Lee plays Chen Zhen (or Chen Jun, Chen Chen, Chen Jen or any of the other spelling permutations), a favoured disciple of a martial arts school who has returned from his travels to find his Sifu in the process of being buried. With their leader dead, the school find themselves under increasing pressure from a neighbouring Karate Dojo, their Sensei Suzuki intent on goading them into picking a fight so he can have them closed down by the authorities. Mad with grief and lacking his master’s calming influence Chen obliges them discovering that there is much more to his master’s death than they at first thought.

It’s an absolute triumph. It doesn’t take long for it to all kick off and when it does boy does it kick off! You want to see Bruce Lee tackle an entire Dojo single handledly? You got it! You want to see an awesome display of brutal nunchuckery? Thanks to a more relaxed BBFC and this 2000 reissue by HK Legends you got it! You want to see Bruce take on a comedy Russian gangster and Samurai sword wielding martial artists? Well, yes, you can have that too. What’s more it’s all tied in with a healthy dose of martial arts philosophy and probably the best acting performance of Bruce Lee’s career. Okay, so there are the occasional flaws, mostly technical issues involving poor effects work to enable Chen Zhen to perform superhuman acts of physical prowess, but these are easily forgiven and actually add a touch of humour to what could otherwise be a rather bleak film.

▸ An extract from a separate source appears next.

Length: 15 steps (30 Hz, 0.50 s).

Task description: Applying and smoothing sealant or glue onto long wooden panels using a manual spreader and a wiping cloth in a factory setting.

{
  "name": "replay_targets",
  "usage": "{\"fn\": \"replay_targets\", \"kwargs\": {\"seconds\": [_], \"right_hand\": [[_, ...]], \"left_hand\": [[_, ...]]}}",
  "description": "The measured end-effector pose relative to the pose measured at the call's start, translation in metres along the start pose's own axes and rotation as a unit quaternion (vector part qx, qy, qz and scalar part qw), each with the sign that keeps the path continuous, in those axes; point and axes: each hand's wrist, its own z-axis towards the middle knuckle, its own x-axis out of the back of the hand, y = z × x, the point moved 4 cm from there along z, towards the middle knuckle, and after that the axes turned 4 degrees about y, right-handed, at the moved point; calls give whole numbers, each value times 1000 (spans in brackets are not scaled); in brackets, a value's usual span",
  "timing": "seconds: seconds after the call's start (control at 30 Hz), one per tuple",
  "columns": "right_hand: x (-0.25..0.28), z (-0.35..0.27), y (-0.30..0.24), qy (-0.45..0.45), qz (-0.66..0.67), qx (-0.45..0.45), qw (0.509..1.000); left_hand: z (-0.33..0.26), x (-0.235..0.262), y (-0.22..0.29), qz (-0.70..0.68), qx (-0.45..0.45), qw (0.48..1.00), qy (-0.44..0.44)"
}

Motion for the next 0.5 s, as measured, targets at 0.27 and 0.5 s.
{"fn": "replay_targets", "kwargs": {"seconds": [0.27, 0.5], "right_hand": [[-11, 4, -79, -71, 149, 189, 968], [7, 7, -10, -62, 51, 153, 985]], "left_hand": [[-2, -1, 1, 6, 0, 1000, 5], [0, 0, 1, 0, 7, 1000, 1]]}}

Set in the Shanghai International Settlement in the early twentieth century there is, like in so many Chinese martial arts films, a potent air of patriotism and national pride about it. The Japanese are shown as persecutors, Chen Zhen as a national hero for standing up to their repression and bullying. When Chen smites the Karate Dojo single handedly and returns the insulting “The Chinese Are The Sick Men of Asia” sign to whence it came it’s very much a national as well as personal victory. Kung Fu fans will be familiar with this recurring theme in the genre. The need to show Chinese superiority over foreigners, especially the Japanese, is very much alive and well in todays Kung Fu movies (have a look at Donnie Yen’s Ip Man movies if you don’t believe me) and is a big hit with domestic audiences although I have to admit, even I find the constant jingoism grating at times. Fist Of Fury gets away with it more than some others as it puts it into proper context but it’s still there.

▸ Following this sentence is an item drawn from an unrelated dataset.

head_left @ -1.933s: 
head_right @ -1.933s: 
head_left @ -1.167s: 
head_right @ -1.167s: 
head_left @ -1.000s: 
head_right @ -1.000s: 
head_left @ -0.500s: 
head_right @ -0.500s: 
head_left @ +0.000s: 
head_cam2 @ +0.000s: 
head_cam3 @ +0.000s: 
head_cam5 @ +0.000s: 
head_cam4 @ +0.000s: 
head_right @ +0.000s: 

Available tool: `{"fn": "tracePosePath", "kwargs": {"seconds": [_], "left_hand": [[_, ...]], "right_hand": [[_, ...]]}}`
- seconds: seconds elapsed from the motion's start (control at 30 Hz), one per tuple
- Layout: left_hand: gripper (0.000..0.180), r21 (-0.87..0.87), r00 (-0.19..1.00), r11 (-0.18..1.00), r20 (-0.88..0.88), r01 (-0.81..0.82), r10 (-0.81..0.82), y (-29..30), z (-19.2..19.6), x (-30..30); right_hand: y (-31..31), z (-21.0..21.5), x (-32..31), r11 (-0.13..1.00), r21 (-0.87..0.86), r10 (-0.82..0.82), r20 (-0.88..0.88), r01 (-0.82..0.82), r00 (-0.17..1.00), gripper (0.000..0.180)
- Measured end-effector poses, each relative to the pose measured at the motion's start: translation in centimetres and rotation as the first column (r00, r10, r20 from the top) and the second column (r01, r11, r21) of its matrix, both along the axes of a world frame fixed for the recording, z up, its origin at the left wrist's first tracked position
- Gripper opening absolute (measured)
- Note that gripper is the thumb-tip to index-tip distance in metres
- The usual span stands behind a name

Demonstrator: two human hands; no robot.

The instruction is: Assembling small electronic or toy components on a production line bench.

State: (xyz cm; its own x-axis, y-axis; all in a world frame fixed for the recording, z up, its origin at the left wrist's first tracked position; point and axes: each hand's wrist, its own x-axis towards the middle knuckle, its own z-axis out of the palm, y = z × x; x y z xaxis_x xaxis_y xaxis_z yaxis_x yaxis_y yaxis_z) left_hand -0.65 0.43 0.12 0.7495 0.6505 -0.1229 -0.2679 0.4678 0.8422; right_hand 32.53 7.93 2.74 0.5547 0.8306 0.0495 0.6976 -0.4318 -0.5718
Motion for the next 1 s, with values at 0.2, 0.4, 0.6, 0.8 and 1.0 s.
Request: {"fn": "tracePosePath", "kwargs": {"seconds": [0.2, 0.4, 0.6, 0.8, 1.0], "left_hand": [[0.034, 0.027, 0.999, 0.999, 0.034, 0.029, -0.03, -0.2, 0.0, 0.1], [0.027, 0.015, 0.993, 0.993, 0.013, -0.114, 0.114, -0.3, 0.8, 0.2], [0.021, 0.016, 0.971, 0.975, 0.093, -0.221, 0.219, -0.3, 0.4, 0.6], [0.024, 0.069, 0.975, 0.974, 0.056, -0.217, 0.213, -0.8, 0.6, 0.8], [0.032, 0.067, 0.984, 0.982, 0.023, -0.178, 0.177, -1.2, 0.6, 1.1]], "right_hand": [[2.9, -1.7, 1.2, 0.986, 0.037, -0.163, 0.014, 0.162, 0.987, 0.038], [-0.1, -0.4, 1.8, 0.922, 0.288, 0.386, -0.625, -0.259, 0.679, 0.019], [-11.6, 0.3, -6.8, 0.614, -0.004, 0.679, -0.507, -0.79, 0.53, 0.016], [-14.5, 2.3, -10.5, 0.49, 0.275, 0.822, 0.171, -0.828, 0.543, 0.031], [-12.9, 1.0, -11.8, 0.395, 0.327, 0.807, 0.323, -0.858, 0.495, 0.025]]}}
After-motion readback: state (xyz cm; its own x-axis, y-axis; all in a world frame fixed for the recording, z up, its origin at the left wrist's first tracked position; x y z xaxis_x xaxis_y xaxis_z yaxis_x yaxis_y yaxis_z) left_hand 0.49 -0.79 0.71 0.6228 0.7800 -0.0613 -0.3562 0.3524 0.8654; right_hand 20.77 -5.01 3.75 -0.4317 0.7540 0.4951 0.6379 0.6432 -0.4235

While Chinese nationalism is obviously a driving force for Chen, it’s insiginificant compared to his burning desire to avenge the death of his master and end the bullying and cajoling from the Japanese school. This is revenge with a capital R, merciless and complete and very satisfying to watch. Don’t be fooled though. This is not mindless revenge where the good guys win and the bad guys get what’s coming to them. There is a moral lesson here, that retaliation results in more retaliation and an escalation of the problem. Justice is served but the cost is high with every blow struck against the Japanese being returned manifold on the kung fu school. If you set off on the road to revenge, you must be prepared to pay the price. It’s a plain message, without being heavy handed and an important one that is inkeeping with the majority of martial arts philosophy.

Highly influential (you can trace a straight and quite short line from Fist Of Fury to Kill Bill or the likes of the aforementioned Ip Man films) Fist Of Fury is essential viewing for Kung Fu fans and an excellent introduction to the genre if you don’t consider yourself a fan. Spectacular fight scenes are coupled with dramatic depth and a great story, with the whole thing being well executed from a technical standpoint. The vibrancy of the HK Legends DVD special edition is a powerful argument that the whole Bruce Lee back catalogue is due for a hi-def remaster job. I’d kill for a complete Bruce Blu Ray box set. Until someone puts one together though I am more than happy to watch the master at work in Fist Of Fury.